Don't panic: I haven't suddenly found religion.
However, I was listening to an NPR "On Point" program about the value of space exploration, and the Hawking's assertion that we need to be a multi-planet species was presented as a "Do you agree?" question to the audience.
Well, obviously: if the survival of your long term descendants is of any importance to you, then - duh - of course we need to become multi-planet.
Actually, we need more than that: we need to get out of this solar system before our sun goes away, and we need to get out of this galaxy before it collapses into its black hole center. If the Universe itself expands and collapses periodically, we need to find a way to survive that too (and people are actually thinking about such things even now).

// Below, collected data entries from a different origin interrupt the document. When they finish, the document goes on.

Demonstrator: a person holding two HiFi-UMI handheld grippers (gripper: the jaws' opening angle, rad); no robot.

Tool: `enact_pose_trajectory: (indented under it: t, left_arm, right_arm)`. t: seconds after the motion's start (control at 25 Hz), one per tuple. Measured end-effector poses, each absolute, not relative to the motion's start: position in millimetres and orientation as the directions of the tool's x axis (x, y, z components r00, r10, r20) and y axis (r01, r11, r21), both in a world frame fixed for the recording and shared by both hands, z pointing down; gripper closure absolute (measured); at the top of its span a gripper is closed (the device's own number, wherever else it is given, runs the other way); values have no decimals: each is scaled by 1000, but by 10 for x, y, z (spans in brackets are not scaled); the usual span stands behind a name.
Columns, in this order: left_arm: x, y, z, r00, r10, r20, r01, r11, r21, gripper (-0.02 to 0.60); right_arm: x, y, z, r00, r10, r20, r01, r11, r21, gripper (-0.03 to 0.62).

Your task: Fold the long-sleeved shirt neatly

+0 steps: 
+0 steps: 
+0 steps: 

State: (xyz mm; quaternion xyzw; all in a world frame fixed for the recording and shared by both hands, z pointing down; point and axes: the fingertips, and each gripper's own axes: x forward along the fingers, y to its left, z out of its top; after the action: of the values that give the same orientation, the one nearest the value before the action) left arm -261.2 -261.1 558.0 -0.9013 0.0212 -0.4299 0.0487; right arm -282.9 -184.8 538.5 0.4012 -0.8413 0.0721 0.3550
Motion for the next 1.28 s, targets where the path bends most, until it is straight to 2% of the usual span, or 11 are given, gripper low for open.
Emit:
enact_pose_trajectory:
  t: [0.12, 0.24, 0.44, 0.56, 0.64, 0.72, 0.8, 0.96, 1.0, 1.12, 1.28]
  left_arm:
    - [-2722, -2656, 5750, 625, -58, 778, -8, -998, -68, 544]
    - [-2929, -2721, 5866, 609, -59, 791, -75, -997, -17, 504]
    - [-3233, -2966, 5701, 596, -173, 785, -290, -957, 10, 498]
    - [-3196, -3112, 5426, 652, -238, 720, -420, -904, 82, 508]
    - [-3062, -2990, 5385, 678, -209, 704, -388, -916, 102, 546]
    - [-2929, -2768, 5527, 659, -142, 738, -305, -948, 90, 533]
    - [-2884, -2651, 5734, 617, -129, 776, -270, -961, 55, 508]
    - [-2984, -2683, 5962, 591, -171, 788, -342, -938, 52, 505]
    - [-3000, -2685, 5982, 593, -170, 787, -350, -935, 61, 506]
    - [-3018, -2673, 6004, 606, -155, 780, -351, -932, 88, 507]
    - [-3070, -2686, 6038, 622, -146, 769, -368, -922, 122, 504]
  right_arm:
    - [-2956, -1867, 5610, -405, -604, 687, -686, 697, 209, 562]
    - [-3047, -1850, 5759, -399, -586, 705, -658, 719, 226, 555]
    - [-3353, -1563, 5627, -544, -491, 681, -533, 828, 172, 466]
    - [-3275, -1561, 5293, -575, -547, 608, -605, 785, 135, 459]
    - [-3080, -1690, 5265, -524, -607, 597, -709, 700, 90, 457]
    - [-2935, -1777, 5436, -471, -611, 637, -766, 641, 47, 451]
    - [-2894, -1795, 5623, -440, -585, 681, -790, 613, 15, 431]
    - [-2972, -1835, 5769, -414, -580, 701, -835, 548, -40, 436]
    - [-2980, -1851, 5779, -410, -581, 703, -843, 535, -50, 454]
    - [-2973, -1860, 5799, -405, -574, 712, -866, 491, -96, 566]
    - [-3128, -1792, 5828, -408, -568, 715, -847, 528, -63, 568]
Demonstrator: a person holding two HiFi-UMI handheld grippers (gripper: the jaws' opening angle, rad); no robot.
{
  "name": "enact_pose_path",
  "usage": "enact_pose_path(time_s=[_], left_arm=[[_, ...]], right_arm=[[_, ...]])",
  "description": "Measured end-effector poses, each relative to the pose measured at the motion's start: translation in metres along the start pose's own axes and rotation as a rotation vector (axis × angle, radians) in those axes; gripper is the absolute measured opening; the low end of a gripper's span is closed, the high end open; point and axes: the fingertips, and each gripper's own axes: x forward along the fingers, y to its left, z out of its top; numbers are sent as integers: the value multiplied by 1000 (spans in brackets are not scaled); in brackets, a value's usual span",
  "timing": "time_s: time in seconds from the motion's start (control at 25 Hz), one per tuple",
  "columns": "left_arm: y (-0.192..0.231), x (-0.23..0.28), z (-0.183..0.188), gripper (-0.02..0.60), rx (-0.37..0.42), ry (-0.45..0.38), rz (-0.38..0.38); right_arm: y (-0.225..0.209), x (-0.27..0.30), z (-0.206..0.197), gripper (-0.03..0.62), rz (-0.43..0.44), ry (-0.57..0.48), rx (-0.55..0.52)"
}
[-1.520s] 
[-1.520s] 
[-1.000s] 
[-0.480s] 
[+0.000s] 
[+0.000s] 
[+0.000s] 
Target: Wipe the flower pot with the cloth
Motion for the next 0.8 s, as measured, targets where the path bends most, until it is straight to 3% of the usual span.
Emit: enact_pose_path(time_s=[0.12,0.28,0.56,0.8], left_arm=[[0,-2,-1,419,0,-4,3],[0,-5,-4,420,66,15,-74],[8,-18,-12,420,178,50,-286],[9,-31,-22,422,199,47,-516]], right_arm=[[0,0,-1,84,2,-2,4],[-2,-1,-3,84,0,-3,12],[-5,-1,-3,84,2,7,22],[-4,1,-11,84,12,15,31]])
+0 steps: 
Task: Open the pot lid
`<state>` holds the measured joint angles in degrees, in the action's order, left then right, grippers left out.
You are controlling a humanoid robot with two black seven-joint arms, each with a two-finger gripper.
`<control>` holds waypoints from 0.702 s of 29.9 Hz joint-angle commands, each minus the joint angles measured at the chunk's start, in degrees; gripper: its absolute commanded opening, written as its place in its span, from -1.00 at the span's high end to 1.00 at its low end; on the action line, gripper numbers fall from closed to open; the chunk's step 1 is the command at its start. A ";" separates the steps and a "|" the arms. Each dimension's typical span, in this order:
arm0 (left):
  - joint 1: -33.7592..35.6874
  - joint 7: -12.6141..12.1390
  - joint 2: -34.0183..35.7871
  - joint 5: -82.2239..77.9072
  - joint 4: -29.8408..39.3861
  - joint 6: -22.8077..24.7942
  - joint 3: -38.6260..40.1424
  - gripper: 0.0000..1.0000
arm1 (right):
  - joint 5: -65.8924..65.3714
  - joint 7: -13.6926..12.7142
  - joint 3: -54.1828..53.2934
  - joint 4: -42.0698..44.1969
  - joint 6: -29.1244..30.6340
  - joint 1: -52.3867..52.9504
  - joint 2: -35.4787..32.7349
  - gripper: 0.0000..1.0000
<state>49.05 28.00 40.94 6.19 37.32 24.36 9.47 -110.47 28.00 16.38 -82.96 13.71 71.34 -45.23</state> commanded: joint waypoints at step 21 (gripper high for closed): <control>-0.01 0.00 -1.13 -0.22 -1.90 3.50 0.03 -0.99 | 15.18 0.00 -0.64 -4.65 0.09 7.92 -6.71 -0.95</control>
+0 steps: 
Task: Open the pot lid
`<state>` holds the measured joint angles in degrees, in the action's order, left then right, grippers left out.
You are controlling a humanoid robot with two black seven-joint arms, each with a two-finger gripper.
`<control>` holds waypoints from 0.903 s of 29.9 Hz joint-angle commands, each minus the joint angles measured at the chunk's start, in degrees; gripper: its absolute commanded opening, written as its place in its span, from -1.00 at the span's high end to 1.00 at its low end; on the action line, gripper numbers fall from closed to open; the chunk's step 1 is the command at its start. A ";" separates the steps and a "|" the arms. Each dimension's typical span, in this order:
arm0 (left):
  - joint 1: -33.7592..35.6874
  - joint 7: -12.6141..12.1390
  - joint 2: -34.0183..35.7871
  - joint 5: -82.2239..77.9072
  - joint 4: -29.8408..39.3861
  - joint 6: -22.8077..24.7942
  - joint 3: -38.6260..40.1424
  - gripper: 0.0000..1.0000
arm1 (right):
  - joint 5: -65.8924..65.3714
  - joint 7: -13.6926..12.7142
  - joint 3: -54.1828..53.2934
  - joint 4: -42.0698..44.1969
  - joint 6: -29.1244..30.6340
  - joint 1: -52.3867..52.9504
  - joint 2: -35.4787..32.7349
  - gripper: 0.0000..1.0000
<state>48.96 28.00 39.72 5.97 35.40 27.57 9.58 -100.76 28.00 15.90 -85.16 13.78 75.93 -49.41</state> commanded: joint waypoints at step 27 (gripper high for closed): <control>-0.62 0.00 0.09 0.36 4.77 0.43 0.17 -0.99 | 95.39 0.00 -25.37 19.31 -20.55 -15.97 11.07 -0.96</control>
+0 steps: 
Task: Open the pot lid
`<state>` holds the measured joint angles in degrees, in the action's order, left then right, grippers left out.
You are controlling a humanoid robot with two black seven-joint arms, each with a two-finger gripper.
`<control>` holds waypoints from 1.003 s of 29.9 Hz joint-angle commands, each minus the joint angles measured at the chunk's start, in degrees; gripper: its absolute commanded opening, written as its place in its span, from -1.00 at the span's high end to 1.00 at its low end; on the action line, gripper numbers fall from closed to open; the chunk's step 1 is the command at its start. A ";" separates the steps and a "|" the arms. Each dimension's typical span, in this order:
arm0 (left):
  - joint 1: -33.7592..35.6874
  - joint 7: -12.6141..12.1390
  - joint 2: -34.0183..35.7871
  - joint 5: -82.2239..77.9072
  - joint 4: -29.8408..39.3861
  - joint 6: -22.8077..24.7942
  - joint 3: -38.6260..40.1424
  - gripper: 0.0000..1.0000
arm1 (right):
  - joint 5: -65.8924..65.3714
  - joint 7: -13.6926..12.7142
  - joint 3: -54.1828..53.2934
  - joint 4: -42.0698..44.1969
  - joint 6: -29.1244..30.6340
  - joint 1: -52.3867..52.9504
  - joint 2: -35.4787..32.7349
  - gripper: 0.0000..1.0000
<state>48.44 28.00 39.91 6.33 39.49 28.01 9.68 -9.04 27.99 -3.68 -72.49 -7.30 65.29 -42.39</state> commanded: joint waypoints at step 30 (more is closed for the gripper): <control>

That's all based on the assumption that preservation of the human species is important and worthwhile; I'm not entirely sure that's the case but if it is, Hawkings is exactly right, and starting work toward that goal is better done too soon than too late.
But suppose it's beyond reasonable possibility? We already know that the type of bopping around the Universe depicted in Star Trek et al. probably is impossible - unless we have grossly misunderstood physics. Historically, going against current scientific theory in just about any area has been a good bet, but indulge me momentarily: Captain Kirk is unlikely to ever warp to Alpha Centauri.
So how do we ensure our species survival? Well, we already know that bacterial spores can survive thousands of years at any temperature and the only real obstacle to surviving space travel is radiation: shield against that and you can ship life tremendous distances. With not a tremendous amount of advancement in our understanding of genetics, we might even be able to engineer DNA that would have more than a slight chance of evolving (given the right environment) to something like us. For all we know, that's how we got here originally (2001 Space Odyssey etc.)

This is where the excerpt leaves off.